Your task »
Where a line in the listing contains the string "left", copy that line out.

=== Dataset section ===

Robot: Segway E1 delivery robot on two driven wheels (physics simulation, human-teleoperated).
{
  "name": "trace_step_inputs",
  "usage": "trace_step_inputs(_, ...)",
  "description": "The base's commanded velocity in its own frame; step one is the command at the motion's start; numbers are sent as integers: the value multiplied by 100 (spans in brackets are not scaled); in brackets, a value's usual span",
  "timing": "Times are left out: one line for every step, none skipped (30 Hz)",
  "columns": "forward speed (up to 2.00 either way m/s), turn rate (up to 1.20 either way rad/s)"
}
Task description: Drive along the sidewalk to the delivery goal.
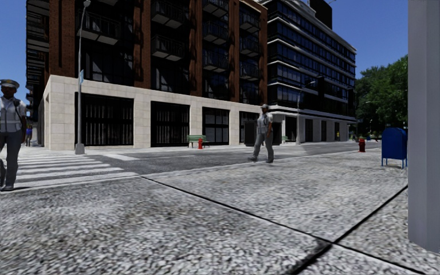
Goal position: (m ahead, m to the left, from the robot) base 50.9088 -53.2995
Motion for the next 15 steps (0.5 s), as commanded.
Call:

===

Output of the exercise »
  "timing": "Times are left out: one line for every step, none skipped (30 Hz)",
Goal position: (m ahead, m to the left, from the robot) base 50.9088 -53.2995

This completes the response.